Identifiers
- Symbol: Cellulase
- Pfam: PF00150
- Pfam clan: CL0058
- InterPro: IPR001547
- PROSITE: PDOC00565
- SCOP2: 2exo / SCOPe / SUPFAM
- OPM superfamily: 117
- OPM protein: 2osx
- CAZy: GH5
- Membranome: 1365

Available protein structures:
- PDB: IPR001547 PF00150 (ECOD; PDBsum)
- AlphaFold: IPR001547; PF00150;

= Glycoside hydrolase family 5 =

Family of enzymes that hydrolyse glycosidic bonds

In molecular biology, glycoside hydrolase family 5 is a family of glycoside hydrolases , which are a widespread group of enzymes that hydrolyse the glycosidic bond between two or more carbohydrates, or between a carbohydrate and a non-carbohydrate moiety. A classification system for glycoside hydrolases, based on sequence similarity, has led to the definition of >100 different families. This classification is available on the CAZy web site, and also discussed at CAZypedia, an online encyclopedia of carbohydrate active enzymes.

Glycoside hydrolase family 5 CAZY GH_5 comprises enzymes with several known activities including endoglucanase; beta-mannanase; exo-1,3-glucanase; endo-1,6-glucanase; xylanase; endoglycoceramidase; xanthanase.

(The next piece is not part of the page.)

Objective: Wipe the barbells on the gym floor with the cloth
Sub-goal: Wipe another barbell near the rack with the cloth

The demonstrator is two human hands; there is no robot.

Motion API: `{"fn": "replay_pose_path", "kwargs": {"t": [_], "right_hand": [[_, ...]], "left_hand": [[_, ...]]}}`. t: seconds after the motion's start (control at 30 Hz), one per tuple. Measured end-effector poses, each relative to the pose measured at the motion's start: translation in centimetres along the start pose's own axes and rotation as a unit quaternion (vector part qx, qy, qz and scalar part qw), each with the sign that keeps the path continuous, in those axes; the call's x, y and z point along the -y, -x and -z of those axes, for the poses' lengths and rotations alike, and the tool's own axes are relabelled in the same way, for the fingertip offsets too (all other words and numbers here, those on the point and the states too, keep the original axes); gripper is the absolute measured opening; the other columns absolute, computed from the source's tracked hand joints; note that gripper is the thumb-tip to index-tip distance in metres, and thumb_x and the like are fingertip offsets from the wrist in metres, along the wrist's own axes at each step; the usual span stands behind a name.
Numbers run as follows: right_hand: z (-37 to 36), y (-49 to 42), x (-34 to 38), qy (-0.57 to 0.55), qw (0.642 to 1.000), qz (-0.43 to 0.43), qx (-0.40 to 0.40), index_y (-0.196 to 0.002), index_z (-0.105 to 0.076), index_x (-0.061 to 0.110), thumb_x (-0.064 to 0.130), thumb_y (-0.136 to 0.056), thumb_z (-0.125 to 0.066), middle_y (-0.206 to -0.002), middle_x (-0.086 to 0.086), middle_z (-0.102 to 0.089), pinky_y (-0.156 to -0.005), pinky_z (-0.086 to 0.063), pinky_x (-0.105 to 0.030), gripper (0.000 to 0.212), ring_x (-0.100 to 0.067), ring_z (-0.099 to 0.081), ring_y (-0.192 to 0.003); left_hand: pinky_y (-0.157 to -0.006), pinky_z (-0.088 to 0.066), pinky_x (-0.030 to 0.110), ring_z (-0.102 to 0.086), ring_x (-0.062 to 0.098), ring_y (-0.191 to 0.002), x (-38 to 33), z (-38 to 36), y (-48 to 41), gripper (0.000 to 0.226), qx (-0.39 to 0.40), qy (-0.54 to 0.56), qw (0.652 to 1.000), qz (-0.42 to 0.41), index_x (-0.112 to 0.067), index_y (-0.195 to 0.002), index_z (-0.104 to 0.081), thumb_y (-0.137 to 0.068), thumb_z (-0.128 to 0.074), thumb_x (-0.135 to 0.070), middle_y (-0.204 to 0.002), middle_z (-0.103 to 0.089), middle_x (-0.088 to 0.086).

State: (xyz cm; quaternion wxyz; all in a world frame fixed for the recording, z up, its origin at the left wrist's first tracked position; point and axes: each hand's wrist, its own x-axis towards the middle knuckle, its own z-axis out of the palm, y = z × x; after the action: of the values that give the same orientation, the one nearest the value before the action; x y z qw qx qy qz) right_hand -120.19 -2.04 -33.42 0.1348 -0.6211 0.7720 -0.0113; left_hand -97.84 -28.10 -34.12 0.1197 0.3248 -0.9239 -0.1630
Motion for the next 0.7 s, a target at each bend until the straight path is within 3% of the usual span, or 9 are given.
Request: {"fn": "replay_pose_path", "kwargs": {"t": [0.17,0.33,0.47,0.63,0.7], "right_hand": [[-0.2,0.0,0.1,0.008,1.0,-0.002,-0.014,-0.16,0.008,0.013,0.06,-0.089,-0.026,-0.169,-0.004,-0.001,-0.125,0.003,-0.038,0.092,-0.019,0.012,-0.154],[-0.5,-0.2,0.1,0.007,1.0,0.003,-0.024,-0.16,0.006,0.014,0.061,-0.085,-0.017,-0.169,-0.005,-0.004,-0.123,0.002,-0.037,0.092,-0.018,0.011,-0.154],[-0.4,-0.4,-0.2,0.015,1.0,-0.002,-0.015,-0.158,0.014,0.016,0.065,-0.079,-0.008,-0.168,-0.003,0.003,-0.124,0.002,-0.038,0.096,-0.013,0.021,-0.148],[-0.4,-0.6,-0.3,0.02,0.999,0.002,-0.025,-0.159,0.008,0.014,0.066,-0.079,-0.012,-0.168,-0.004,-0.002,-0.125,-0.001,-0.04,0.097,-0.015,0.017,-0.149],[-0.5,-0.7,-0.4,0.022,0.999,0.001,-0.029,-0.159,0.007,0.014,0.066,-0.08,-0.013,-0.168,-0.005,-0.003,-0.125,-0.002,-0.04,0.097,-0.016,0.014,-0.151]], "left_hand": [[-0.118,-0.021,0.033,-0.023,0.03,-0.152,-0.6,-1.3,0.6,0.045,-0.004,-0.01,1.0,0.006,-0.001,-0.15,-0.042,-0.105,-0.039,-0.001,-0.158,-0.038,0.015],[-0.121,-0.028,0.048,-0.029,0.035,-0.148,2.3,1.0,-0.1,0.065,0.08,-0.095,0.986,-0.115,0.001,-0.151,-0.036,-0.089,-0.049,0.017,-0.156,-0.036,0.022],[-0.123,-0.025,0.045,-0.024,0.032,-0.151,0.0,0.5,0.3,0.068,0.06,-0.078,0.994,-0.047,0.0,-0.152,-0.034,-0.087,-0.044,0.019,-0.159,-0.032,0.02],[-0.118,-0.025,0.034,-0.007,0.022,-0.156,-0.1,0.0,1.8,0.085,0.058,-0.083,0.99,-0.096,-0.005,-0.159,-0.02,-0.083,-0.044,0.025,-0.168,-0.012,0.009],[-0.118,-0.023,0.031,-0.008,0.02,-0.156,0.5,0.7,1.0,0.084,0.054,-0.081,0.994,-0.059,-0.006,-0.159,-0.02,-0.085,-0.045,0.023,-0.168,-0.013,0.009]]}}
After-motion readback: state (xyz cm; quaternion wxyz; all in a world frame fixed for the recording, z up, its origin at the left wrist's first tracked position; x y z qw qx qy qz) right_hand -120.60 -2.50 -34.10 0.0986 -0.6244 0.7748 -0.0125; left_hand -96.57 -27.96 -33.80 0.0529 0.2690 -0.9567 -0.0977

The microbial degradation of cellulose and xylans requires several types of enzymes. Fungi and bacteria produces a spectrum of cellulolytic enzymes (cellulases) and xylanases which, on the basis of sequence similarities, can be classified into families. One of these families is known as the cellulase family A or as the glycosyl hydrolases family 5. One of the conserved regions in this family contains a conserved glutamic acid residue which is potentially involved in the catalytic mechanism.

In a recent study using Molecular Dynamics simulations, a considerable correlation between thermal stability and structural rigidity of members of family 5 with solved structures has been proved.